_Problem to solve:_ Output only the lines from the start of the entries through the line holding "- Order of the". Each line must match the original exactly.

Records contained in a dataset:
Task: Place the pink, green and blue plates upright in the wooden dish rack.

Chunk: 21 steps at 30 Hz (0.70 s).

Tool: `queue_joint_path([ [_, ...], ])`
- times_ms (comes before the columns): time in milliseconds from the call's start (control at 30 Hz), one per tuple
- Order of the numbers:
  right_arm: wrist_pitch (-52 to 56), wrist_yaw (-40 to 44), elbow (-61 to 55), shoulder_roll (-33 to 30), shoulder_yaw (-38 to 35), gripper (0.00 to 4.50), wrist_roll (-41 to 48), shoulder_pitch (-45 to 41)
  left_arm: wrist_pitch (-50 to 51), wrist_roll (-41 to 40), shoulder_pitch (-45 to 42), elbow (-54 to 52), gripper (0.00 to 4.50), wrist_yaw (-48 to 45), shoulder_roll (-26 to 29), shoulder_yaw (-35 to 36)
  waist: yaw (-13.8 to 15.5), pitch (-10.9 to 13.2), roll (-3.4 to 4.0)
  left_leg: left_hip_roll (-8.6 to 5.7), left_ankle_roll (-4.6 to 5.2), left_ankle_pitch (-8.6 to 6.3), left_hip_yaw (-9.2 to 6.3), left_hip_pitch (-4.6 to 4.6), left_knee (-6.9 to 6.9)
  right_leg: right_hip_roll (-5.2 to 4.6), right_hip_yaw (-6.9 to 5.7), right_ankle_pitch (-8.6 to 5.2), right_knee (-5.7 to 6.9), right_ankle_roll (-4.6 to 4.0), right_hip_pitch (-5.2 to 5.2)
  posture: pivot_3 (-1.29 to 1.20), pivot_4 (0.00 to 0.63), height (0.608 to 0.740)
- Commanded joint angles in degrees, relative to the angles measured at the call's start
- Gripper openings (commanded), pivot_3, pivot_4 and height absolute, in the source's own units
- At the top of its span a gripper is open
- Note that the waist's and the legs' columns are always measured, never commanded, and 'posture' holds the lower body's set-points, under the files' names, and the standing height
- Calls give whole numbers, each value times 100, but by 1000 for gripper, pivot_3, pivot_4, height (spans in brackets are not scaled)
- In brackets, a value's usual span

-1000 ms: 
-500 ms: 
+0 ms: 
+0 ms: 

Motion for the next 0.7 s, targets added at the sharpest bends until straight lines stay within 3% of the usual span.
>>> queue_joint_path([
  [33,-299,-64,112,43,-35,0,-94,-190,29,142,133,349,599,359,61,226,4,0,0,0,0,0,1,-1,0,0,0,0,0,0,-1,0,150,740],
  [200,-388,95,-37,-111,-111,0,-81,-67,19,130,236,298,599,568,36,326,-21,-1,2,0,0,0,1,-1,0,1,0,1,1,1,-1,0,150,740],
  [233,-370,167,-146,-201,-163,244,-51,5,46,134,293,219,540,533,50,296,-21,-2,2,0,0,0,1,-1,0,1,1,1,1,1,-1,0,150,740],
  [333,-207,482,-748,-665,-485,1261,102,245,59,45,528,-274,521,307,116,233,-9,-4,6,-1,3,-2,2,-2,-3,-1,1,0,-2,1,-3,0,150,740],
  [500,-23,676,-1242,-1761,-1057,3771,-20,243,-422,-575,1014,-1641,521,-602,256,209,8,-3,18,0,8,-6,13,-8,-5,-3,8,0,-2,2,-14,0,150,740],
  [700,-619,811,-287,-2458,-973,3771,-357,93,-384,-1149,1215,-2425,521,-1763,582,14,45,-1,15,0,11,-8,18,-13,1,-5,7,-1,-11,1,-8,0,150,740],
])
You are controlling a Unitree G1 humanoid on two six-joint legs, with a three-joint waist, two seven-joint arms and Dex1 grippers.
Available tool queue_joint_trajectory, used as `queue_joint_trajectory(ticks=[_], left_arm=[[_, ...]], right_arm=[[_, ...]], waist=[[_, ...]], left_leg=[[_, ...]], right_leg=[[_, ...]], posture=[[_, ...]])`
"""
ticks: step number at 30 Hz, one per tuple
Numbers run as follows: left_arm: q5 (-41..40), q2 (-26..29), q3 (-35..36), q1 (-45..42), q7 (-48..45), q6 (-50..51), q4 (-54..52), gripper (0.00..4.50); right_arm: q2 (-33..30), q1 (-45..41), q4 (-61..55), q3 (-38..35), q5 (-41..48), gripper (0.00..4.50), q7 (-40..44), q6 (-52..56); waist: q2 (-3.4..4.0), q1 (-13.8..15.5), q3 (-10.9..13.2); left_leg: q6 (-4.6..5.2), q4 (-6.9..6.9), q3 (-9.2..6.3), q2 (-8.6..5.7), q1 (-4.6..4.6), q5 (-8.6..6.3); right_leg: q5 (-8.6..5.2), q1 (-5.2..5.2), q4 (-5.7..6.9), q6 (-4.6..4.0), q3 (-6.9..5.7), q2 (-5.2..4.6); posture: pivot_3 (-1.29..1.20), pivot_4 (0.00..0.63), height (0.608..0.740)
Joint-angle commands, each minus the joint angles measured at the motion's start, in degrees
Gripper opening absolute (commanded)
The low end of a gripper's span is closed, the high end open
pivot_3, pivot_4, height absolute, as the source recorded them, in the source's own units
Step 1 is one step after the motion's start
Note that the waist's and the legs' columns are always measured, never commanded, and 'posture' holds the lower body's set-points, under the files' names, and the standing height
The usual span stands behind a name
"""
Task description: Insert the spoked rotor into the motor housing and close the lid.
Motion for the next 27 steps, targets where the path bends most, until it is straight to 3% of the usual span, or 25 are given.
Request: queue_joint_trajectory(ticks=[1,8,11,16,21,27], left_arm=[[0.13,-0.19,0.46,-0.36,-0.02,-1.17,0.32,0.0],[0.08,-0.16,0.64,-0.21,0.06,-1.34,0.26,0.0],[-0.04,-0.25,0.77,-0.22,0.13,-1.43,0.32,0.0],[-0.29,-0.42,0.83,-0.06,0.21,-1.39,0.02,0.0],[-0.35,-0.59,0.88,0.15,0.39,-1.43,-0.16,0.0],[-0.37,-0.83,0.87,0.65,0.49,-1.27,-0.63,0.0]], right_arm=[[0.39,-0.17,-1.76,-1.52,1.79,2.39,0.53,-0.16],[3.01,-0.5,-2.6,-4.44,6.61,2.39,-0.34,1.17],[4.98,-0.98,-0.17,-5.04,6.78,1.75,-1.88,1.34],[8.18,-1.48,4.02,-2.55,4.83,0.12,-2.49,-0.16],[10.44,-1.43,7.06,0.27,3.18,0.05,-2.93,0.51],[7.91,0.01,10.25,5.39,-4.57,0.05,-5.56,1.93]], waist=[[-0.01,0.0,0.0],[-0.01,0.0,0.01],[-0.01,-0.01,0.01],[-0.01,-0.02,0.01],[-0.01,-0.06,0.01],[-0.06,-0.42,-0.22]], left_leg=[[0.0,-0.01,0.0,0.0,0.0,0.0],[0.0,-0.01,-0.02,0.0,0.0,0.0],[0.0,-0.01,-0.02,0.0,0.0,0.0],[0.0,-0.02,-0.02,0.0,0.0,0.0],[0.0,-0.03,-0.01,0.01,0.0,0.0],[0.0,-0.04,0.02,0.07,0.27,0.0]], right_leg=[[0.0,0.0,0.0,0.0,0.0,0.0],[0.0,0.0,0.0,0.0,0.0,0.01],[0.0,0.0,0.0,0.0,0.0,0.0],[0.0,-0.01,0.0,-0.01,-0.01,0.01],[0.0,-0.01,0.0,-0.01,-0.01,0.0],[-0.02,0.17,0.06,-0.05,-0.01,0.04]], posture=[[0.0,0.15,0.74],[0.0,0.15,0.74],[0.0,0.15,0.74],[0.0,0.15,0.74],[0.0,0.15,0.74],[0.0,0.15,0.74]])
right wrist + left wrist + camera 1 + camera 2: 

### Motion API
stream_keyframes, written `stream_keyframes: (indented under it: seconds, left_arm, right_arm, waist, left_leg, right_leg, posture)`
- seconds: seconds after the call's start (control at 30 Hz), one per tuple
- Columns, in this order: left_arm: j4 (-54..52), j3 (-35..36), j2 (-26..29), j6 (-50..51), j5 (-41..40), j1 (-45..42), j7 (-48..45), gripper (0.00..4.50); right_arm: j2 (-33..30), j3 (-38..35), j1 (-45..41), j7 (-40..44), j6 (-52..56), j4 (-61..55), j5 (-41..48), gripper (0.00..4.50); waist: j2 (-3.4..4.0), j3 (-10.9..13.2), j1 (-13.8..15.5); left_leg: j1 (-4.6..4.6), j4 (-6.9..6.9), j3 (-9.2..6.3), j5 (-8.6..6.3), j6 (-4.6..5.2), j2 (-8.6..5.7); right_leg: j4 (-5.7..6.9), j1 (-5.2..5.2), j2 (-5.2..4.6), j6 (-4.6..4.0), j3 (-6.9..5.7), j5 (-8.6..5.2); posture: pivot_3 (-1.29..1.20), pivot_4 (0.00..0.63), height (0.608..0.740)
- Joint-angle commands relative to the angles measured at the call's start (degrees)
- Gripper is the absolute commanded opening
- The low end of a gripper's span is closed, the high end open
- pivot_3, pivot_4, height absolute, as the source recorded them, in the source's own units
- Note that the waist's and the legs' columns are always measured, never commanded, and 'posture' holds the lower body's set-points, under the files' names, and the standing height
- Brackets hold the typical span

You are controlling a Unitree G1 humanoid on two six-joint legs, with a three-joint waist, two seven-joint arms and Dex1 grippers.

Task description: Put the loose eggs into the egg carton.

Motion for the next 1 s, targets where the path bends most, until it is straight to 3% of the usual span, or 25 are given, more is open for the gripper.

_Answer box:_
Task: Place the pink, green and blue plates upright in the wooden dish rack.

Chunk: 21 steps at 30 Hz (0.70 s).

Tool: `queue_joint_path([ [_, ...], ])`
- times_ms (comes before the columns): time in milliseconds from the call's start (control at 30 Hz), one per tuple
- Order of the numbers:

With this, the exercise is complete.